● INSTRUCTIONS TO FOLLOW
Wherever a line in the data holds the word "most", pull that line out.

● TASK INPUT
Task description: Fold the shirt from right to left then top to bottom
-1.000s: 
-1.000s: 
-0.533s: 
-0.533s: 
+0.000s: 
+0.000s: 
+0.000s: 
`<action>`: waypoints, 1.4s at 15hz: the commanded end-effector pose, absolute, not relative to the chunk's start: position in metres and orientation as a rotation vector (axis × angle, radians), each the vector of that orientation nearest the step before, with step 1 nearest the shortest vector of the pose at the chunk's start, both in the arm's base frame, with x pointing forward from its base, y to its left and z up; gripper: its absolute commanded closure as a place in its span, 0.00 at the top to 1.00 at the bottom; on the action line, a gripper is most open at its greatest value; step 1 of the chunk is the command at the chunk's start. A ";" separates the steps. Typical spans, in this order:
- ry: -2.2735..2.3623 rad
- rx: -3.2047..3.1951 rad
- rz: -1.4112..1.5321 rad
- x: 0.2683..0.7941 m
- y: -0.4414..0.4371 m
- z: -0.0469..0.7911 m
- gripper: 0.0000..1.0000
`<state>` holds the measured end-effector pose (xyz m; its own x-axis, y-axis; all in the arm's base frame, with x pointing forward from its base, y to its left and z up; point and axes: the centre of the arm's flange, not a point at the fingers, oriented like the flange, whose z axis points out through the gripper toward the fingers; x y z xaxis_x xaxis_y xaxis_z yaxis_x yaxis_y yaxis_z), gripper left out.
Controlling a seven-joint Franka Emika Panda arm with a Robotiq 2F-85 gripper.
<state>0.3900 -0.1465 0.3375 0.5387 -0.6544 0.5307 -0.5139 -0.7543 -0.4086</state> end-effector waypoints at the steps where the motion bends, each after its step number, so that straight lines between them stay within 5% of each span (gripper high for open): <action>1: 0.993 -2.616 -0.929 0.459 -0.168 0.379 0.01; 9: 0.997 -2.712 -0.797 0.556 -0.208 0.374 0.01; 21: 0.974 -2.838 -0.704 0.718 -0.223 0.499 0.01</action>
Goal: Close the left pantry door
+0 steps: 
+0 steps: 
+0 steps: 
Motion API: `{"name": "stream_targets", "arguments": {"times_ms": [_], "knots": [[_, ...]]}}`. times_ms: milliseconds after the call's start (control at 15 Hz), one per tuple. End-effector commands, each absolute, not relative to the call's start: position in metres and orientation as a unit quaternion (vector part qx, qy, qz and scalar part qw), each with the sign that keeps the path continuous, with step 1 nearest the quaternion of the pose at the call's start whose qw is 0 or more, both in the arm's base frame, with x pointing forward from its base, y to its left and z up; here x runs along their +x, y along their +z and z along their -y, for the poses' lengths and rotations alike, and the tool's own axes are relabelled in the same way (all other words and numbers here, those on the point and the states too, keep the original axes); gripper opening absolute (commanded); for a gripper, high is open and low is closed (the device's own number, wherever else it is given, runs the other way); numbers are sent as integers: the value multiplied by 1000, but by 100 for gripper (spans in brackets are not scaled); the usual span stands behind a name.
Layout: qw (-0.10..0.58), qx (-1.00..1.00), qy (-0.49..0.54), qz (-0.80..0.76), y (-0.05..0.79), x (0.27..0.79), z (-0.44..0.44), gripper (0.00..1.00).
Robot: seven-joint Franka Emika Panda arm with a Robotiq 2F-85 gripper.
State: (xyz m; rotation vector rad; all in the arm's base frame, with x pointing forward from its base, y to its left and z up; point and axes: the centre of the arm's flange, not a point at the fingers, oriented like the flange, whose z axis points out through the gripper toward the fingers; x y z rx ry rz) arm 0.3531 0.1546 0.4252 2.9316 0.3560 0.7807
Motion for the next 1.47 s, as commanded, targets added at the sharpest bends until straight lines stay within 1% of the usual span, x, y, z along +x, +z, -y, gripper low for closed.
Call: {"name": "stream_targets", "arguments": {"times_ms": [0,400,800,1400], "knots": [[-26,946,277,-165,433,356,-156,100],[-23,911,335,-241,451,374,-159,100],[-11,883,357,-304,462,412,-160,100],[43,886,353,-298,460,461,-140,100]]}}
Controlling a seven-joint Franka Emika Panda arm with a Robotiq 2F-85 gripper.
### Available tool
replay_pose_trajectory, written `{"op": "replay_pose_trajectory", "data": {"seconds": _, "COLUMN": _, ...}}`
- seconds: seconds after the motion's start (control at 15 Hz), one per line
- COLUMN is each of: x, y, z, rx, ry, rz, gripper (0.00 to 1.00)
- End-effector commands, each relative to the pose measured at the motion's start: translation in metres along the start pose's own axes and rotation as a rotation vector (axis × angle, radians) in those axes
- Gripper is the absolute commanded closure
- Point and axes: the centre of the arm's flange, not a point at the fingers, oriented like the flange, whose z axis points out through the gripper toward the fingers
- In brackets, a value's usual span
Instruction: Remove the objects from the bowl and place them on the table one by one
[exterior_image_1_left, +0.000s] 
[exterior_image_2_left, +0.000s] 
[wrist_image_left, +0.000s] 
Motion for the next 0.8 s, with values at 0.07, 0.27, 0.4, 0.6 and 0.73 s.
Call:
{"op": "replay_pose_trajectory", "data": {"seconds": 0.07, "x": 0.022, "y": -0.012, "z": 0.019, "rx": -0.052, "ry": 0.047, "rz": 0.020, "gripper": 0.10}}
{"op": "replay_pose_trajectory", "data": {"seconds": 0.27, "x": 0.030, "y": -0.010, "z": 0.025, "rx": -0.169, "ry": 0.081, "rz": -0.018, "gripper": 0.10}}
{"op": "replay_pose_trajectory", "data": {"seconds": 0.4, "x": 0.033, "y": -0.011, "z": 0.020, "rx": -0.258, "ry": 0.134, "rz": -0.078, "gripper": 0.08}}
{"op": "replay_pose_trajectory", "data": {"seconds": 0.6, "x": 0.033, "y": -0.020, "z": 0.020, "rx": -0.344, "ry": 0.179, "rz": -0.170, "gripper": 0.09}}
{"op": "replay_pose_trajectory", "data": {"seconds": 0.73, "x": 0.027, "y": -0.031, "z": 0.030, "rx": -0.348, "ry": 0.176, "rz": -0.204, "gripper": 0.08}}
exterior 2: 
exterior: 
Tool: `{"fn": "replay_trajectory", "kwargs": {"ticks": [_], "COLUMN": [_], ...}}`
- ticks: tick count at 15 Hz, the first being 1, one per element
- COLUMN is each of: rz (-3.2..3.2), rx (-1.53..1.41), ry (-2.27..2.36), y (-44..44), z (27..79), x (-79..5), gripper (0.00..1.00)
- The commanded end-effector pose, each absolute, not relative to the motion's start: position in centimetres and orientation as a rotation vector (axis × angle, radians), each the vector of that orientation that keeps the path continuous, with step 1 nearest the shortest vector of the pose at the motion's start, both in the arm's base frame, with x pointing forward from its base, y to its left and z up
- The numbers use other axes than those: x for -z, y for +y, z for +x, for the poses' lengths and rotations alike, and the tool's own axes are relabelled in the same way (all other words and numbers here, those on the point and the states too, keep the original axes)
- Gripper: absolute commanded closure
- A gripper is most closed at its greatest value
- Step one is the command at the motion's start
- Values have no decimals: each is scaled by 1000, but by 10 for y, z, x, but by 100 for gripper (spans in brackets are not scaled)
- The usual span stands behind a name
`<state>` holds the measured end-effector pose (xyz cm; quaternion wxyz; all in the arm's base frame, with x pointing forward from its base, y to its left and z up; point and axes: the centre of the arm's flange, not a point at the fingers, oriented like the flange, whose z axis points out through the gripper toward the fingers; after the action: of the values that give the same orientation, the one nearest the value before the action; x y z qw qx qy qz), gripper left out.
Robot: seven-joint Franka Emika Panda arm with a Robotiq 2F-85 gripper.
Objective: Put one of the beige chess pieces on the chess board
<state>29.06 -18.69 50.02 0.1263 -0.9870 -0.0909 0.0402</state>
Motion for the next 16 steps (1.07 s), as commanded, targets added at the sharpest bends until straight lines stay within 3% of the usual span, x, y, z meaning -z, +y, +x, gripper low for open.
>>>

● RESPONSE TO THIS EXERCISE
`<action>`: waypoints, 1.4s at 15hz: the commanded end-effector pose, absolute, not relative to the chunk's start: position in metres and orientation as a rotation vector (axis × angle, radians), each the vector of that orientation nearest the step before, with step 1 nearest the shortest vector of the pose at the chunk's start, both in the arm's base frame, with x pointing forward from its base, y to its left and z up; gripper: its absolute commanded closure as a place in its span, 0.00 at the top to 1.00 at the bottom; on the action line, a gripper is most open at its greatest value; step 1 of the chunk is the command at the chunk's start. A ";" separates the steps. Typical spans, in this order:
- A gripper is most closed at its greatest value

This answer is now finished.